Photospheric emission from GRB 211211A altered by a strong radiation-mediated shock

Gamma-ray burst (GRB) spectra are typically non-thermal, with many including two spectral breaks suggestive of optically-thin emission. However, the emitted spectrum from a GRB photosphere, which includes prior dissipation of energy by radiation-mediated shocks (RMSs), can also produce such spectral features. Here, we analyze the bright GRB 211211A using the Kompaneets RMS Approximation (KRA). We find that the KRA can fit the time-resolved spectra well, significantly better than the traditionally used Band function in all studied time bins. The analysis of GRB 211211A reveals a jet with a typical Lorentz factor ($Γ\sim 300$), and a strong RMS (upstream dimensionless specific momentum, $γ_u β_u \sim 3$) occurring at a moderate optical depth ($τ\sim 35$) in a relatively cold upstream ($θ_u = k_{\rm B} T_u / m_e c^2 \sim 10^{-4}$). We conclude that broad GRB spectra that exhibit two breaks can also be well explained by photospheric emission. This implies that, {in such cases}, the spectral shape in the MeV-band alone is not enough to determine the emission mechanism during the prompt phase in GRBs.

💡 Research Summary

This paper presents a novel analysis of the bright gamma-ray burst GRB 211211A, challenging the conventional interpretation of its prompt emission spectrum. Typically, GRB spectra with two distinct breaks are attributed to non-thermal, optically thin emission processes like synchrotron radiation. However, the authors propose an alternative origin: photospheric emission modified by a strong radiation-mediated shock (RMS) occurring below the photosphere.

The core of the study employs the Kompaneets RMS Approximation (KRA), an efficient analytical model that simulates the effect of an RMS on a photon population through thermal Comptonization processes. The KRA model characterizes the shock using parameters like the effective temperature in the shock zone (θ_r), the Compton y-parameter (y_r), and the upstream temperature (θ_u,K). The time-resolved spectra of GRB 211211A’s main emission episode (divided into eleven one-second bins) were fitted with both the traditional Band function and the KRA model.

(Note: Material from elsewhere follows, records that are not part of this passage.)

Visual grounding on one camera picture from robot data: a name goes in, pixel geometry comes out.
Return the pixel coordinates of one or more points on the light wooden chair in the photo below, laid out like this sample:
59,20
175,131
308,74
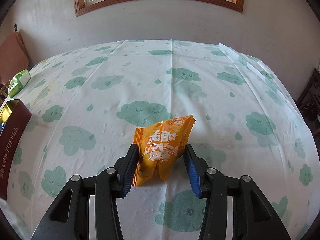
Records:
3,90

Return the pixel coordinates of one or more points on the maroon tin box gold interior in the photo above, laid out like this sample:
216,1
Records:
15,142

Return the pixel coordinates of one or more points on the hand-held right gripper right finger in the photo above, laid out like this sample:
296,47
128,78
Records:
192,175

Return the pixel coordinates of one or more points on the green tissue pack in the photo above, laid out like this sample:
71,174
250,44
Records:
19,82

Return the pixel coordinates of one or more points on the dark wooden chair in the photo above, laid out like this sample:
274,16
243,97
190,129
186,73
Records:
310,95

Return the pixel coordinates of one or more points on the orange snack packet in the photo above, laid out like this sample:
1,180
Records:
162,150

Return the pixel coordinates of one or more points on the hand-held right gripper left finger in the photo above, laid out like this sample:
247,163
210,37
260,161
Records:
130,175

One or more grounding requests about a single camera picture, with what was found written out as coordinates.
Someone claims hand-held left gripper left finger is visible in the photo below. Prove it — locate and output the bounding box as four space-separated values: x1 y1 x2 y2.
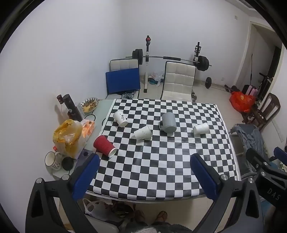
25 153 100 233

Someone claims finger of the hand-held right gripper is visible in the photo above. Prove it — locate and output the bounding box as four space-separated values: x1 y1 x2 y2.
273 147 287 162
245 148 273 174

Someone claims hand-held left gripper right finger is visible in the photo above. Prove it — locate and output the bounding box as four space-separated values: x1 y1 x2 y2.
190 153 263 233

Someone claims red ribbed paper cup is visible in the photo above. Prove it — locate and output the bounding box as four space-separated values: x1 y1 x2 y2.
93 135 117 158

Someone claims plain white paper cup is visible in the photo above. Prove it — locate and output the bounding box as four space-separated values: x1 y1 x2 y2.
193 122 210 135

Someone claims white printed paper cup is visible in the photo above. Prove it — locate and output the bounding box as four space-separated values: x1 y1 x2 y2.
113 110 128 128

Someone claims white speckled paper cup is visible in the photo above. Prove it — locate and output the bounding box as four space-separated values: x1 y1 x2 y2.
134 125 152 141

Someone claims grey cloth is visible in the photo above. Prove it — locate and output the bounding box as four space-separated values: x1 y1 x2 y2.
231 124 269 157

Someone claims grey box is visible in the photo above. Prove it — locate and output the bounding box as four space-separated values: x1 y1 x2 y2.
73 150 96 174

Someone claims black round lid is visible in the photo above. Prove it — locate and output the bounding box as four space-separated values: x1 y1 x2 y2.
61 157 74 171

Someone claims white plastic bag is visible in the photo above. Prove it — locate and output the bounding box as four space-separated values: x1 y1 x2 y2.
150 71 164 87
83 198 115 220

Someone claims white ceramic mug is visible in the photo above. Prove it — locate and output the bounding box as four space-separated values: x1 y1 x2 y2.
45 151 63 171

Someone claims yellow plastic bag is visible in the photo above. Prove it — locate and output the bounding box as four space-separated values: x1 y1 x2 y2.
53 119 87 160

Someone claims orange snack packet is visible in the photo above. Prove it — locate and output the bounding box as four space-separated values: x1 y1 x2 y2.
81 119 96 137

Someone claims dark bag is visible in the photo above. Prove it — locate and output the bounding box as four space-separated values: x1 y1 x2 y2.
110 200 137 222

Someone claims black white checkered tablecloth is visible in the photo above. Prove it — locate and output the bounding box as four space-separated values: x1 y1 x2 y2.
86 98 243 201

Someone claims brown wooden chair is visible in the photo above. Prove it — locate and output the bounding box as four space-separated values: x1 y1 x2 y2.
242 93 281 131

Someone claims grey chair seat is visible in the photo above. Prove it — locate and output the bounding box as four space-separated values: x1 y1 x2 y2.
85 214 120 233

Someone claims red plastic bag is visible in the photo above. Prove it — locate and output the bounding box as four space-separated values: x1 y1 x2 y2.
229 91 256 113

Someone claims person's right foot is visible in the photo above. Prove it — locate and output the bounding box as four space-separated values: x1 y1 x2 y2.
152 211 168 224

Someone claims person's foot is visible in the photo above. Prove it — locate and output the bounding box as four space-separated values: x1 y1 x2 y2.
133 209 146 224
152 211 168 224

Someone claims grey mug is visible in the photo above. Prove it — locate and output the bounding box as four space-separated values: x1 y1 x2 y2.
159 113 177 133

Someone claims person's left foot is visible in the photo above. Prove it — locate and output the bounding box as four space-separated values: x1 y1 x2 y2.
133 209 146 224

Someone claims pink suitcase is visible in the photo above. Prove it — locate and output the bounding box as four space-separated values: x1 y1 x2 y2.
241 85 258 97

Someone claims dark cylindrical tube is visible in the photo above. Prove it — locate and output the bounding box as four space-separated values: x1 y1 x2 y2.
62 94 83 121

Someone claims person's grey clothing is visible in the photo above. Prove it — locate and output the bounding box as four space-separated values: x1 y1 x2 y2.
122 221 193 233

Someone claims plate of food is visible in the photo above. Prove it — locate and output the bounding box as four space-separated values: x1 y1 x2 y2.
80 97 99 113

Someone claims black scooter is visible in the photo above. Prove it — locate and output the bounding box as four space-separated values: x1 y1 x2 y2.
258 72 273 99

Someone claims glass dish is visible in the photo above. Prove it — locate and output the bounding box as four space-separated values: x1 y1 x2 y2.
121 91 138 99

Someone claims white padded chair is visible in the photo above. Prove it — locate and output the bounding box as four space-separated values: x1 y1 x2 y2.
160 61 197 101
105 59 141 100

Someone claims blue board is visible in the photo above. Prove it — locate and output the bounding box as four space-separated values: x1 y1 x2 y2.
105 68 141 96

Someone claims black barbell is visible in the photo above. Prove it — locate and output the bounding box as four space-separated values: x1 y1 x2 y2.
132 49 212 72

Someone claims white barbell rack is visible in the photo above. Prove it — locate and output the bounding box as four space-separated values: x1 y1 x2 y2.
143 35 201 93

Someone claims white door frame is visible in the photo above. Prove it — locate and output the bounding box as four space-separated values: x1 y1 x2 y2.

The results are striking: the KRA model provides a significantly better fit than the Band function across all time bins. By converting the best-fit KRA parameters back into physical RMS conditions, the authors derive the properties of the GRB jet. They find a jet with a typical bulk Lorentz factor of Γ ~ 300. A strong RMS (with upstream specific momentum γ_u β_u ~ 3) occurred at a moderate optical depth of τ ~ 35, propagating into a relatively cold upstream plasma (θ_u ~ 10^-4). This indicates significant energy dissipation via a shock very close to the photosphere.

The study’s major conclusion is that broad, double-break GRB spectra—often used as evidence for synchrotron emission or multi-component models—can be equally well explained by a photospheric origin where the spectrum has been altered by an RMS. This fundamentally challenges the diagnostic power of the MeV-band spectral shape alone for determining the emission mechanism. The case of GRB 211211A demonstrates that photospheric emission, when coupled with subphotospheric dissipation, is a viable and competitive mechanism for producing the complex spectral shapes observed in GRBs. Future work must therefore incorporate independent constraints on physical conditions (like optical depth and shock strength) to break degeneracies between different emission models.